Alexis seemingly has no pre-determined route through his reams of tried-and-tested gold. He selects quite a few routines through straw poll or bounces off the audience and then resurrects something apt from the memory banks. It must be a pleasure to have so many retired shinies to fall back upon. This jazzy route through his finest cuts means the pleasure is all ours. Une tour show par excellence... if you pardon my French.
Nice surprise of the month was Billy Kirkwood. I have not seen him for maybe 15 years, back when he was grinding away on the "room above a pub" circuit. He proved an overqualified opener for a Friday night at the Monkey Barrel. Other acts struggled in his wake.
Romping on stage in loose Converse, a baggy Haunted Mansion sweatshirt and Badger from Wind In The Willows' reading spectacles, he does not stop for punctuation, let alone breath. He bounds through a barrage of short burst material; hack and sublime, physical and anecdotal, erratic yet definitive. The whole twenty minutes screamed sensory mish-mash.
Some of it is pretty hoary. Antiques Roadshow could make a valuation on some of his set-ups and toppers. The clichéd stuff might be dated but in his hands they are cheekily priceless. Maybe enough time has passed and a lot of the over familiar wrinkles to me have come around full circle and seem box fresh to this crowd who have never been near a Jongleurs or a Laughing Horse.
Whatever works. Kirkwood's like a street performer on fast forward. His little toy hand prop comedy slays but isn't kicked to death. Maybe his greatest strength is the fact he has chiselled every bit down to its very bare bones. There's no real space for scrutiny, he goes straight for the next joke before the last laugh is even close to being rinsed. My taste enjoys stand-up a bit more marinated, fleshier, but the overall result is satisfying. He kicked the doors off the gig and partly it had to do with an unguarded throw anything against the wall mentality where so much stuck.
Who can hold their nose up or be snooty about this sort of thing on a Friday night? Kirkwood excelled at the job in front of him. The tourist-y / stag-gy / student-y crowd all came along for their first taste of Scottish Comedy. Kirkwood at least had the chutzpah, selflessness and mania of Billy Connolly. All he was missing was the stripey suit and the storytelling chops. The Big Yin was what many were no doubt hoping for. He's as close as these kids are going to get to the legend without a time machine.

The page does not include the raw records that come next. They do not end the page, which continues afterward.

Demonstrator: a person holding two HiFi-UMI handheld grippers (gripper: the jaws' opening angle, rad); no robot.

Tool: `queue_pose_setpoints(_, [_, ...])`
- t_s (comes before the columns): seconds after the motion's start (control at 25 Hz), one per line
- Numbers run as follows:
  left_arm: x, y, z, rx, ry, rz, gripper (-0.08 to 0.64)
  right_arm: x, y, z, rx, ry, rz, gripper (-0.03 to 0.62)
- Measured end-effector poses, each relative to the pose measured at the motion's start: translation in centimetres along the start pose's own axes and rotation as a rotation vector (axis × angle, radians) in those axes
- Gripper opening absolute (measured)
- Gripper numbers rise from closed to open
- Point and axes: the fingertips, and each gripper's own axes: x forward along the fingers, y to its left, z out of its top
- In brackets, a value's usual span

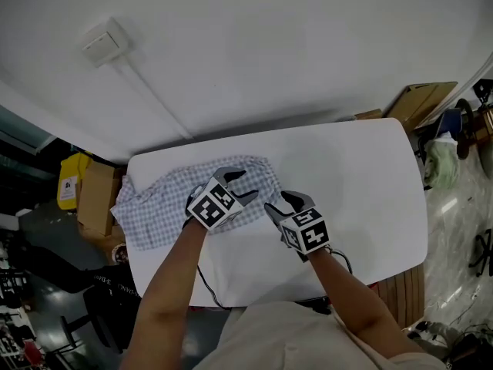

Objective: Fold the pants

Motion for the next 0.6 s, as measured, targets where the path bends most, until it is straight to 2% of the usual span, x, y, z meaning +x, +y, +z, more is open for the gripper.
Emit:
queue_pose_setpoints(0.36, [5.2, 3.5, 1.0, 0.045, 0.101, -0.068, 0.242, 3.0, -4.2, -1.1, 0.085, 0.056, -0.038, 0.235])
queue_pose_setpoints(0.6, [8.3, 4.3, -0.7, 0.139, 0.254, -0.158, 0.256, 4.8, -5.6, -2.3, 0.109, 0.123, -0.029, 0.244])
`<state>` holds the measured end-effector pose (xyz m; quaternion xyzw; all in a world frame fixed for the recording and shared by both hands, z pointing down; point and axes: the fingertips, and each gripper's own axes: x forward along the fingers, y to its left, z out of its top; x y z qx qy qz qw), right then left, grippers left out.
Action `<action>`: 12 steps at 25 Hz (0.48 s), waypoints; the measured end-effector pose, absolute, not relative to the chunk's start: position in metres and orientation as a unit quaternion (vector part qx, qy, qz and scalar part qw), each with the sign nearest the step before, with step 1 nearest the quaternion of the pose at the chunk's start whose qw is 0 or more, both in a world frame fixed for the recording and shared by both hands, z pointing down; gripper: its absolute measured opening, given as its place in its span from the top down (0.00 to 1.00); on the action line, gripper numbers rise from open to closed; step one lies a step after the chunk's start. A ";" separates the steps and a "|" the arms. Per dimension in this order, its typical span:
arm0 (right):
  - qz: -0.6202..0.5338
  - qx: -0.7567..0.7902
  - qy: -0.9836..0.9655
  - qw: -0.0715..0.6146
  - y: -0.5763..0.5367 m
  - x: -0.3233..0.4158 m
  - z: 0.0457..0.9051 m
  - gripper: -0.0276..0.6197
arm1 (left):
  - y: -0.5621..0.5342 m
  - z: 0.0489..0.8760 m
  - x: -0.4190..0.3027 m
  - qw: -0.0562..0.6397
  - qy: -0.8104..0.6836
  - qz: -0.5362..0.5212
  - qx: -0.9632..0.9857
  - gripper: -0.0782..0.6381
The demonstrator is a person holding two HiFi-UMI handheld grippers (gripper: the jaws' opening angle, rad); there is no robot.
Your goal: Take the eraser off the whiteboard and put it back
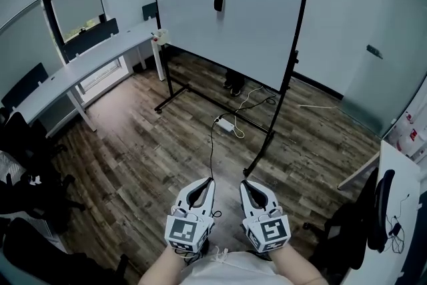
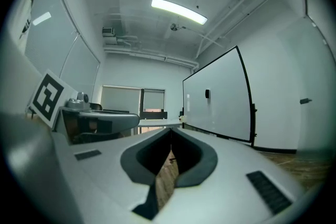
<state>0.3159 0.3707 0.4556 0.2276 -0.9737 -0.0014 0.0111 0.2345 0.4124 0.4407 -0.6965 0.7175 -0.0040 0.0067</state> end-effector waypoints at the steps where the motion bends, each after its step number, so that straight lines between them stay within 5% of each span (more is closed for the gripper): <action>1: 0.001 0.231 -0.973 0.012 0.370 0.313 0.457 0.92 | 0.414 0.446 0.231 0.003 0.715 -0.004 -0.699 0.87; 12: 0.012 0.217 -0.976 0.020 0.315 0.273 0.478 0.92 | 0.373 0.469 0.187 -0.023 0.735 -0.003 -0.678 0.87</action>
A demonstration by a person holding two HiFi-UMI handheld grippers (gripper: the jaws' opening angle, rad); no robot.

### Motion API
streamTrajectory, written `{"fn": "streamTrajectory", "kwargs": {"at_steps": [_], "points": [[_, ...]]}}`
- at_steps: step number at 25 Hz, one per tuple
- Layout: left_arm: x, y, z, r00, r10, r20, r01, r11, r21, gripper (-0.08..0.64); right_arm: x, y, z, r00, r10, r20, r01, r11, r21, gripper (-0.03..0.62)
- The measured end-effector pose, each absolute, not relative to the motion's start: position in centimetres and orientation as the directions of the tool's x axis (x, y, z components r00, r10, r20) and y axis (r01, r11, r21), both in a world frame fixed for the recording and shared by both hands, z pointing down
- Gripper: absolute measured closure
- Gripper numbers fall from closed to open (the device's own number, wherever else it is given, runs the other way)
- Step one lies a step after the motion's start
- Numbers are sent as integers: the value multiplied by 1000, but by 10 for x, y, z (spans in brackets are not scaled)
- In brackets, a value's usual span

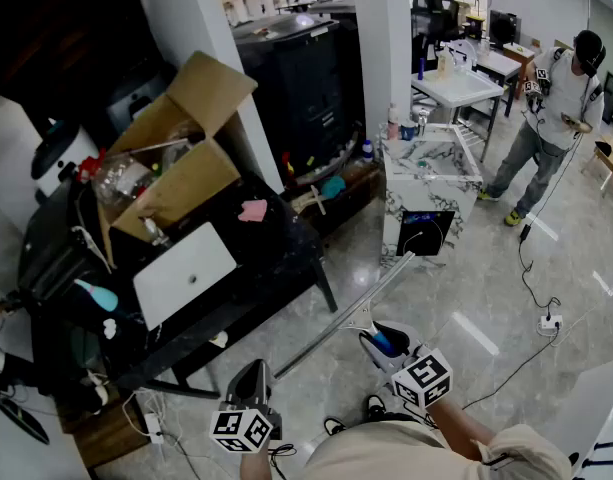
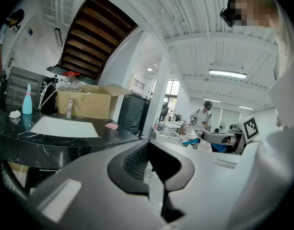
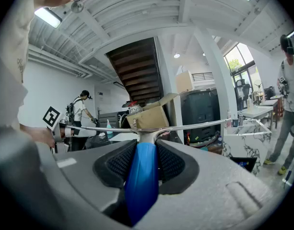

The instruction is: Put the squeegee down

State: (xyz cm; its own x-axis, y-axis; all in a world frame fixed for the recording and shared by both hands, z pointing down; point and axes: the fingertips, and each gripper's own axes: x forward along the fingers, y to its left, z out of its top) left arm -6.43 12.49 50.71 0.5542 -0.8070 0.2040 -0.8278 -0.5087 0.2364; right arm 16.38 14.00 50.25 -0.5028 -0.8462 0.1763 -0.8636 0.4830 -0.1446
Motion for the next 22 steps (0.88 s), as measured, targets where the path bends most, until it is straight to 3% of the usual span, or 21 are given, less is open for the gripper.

Chris Forbes headlined the same show. His voice was more organic and his sense of calm, almost hypnotic. This man is the king of the soft sell. His under cranked stylings are very seductive.
Walking up on deck, he eyes up his prey with unhidden glee. He is happy to spend time with the crowd. Follow the haphazard nature of a weekend interaction without relying on the old staples to put them down. It is inviting rather than dominating.
Forbes' material is where he shines though. A very chilled lesson on how to deal with a Redback Spider, his childhood jealousy of nodding dogs, his English wife. His musings have the warmth and lure of a fireside chat. Yet they build up heads of steam, all roads lead to raucous laughter. His callbacks and beats are phantom threads, stitched in for the observant, there for comedy aficionados. While there is nothing alienating to the general audience you never once feel you are watching someone sacrifice their art for the drunken faces in front of them. He's the kinda headliner the audience come to, not meet halfway, as they were soon fully on board with minimal baiting.
I've seen Forbes a few times closing the Barrel since Lockdown eased and each time he has been an outstanding headliner. The look is Jim Carrey goes rockabilly and he wears it well. The attitude and inflection remind of Dave Allen. He really is that good, all he is missing is a stool and a lit Rothmans International. For my money he's the finest homegrown closer in Scotland currently. A best kept secret well worth travelling north of the border for.